We have wars because people have been brought up with a predominant value system that encourages people to solve disagreements with violence. The general population is indoctrinated in this value system from an early age, and our culture and governmental institutions reinforce it. Military training is the extreme form of pro-war indoctrination, which is why people like Napoleon, Hitler and the militarists of today have wanted to universally subject young people to conscription. The draft is a quick and effective way to indoctrinate more people and then send them back to civilian society to spread the authoritarian value system they have learned.

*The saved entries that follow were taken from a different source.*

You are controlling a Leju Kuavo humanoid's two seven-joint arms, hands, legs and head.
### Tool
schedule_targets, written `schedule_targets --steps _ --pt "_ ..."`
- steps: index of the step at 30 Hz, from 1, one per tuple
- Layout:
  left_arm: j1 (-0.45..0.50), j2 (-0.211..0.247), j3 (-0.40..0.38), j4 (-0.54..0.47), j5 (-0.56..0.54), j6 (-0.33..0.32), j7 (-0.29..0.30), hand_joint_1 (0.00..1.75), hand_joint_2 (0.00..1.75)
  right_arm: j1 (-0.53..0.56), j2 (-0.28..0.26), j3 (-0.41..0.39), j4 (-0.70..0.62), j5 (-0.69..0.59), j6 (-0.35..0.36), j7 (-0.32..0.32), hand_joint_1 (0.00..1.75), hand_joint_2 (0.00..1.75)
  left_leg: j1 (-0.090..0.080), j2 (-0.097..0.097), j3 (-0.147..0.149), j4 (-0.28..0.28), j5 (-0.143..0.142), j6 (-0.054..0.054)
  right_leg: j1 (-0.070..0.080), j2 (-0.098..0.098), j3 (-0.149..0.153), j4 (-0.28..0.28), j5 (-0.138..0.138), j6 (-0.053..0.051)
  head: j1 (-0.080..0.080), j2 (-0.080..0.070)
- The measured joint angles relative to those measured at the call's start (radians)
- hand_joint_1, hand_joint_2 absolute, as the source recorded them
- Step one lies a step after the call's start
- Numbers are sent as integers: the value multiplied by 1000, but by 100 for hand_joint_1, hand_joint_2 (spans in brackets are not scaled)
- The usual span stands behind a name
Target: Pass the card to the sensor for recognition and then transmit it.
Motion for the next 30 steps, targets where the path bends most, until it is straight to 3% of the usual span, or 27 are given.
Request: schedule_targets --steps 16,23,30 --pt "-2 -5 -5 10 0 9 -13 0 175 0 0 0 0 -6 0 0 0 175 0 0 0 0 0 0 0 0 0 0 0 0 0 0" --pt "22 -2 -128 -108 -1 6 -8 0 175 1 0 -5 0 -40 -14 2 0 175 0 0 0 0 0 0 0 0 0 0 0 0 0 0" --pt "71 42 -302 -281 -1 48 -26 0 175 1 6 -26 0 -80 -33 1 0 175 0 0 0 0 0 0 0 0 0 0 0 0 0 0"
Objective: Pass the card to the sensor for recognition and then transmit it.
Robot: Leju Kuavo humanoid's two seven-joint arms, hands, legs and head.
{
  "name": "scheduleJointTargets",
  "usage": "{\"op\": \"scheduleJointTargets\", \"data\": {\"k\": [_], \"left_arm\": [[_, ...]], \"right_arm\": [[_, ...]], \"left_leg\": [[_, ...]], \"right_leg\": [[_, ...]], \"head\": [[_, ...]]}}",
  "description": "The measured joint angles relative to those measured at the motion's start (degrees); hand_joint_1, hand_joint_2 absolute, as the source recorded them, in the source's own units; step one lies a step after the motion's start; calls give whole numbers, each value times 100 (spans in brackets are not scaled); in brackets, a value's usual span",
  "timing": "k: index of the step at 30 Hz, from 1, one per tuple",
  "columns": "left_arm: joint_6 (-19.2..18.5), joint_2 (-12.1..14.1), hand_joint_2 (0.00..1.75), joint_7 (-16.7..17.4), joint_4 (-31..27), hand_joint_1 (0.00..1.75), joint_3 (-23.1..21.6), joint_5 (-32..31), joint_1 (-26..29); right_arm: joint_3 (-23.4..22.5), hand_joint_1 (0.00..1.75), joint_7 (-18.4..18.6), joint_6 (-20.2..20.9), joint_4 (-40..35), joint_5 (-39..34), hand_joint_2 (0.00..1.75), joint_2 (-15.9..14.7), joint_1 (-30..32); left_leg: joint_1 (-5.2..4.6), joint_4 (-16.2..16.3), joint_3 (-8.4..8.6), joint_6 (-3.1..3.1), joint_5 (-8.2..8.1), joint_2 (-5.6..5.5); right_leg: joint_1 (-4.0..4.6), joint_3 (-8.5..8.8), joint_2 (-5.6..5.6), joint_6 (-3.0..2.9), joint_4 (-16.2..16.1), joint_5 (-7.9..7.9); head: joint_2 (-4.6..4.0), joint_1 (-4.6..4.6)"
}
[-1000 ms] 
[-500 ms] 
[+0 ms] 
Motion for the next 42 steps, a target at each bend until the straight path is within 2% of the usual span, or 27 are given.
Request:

The Pentagon was forced to give up the draft at the end of Vietnam, but it has been been increasingly insinuating itself in institutions of socialization to continue the process of militarization. If we brought back the draft, it wouldn't remove the military from our schools or culture, it would just make it easier to put more people through the militarization process. We'd end up repeating the post-WWII cycle that led to decades of reactionary politics and an obedient population that was willing to give the Pentagon anything it wanted.
Practicing effective self-government and democracy requires that we instill in individuals a propensity for critical, creative thinking and a willingness to challenge the "chain of command" when institutions are not serving their needs. Bringing back the draft is the opposite of what we should do to achieve those goals.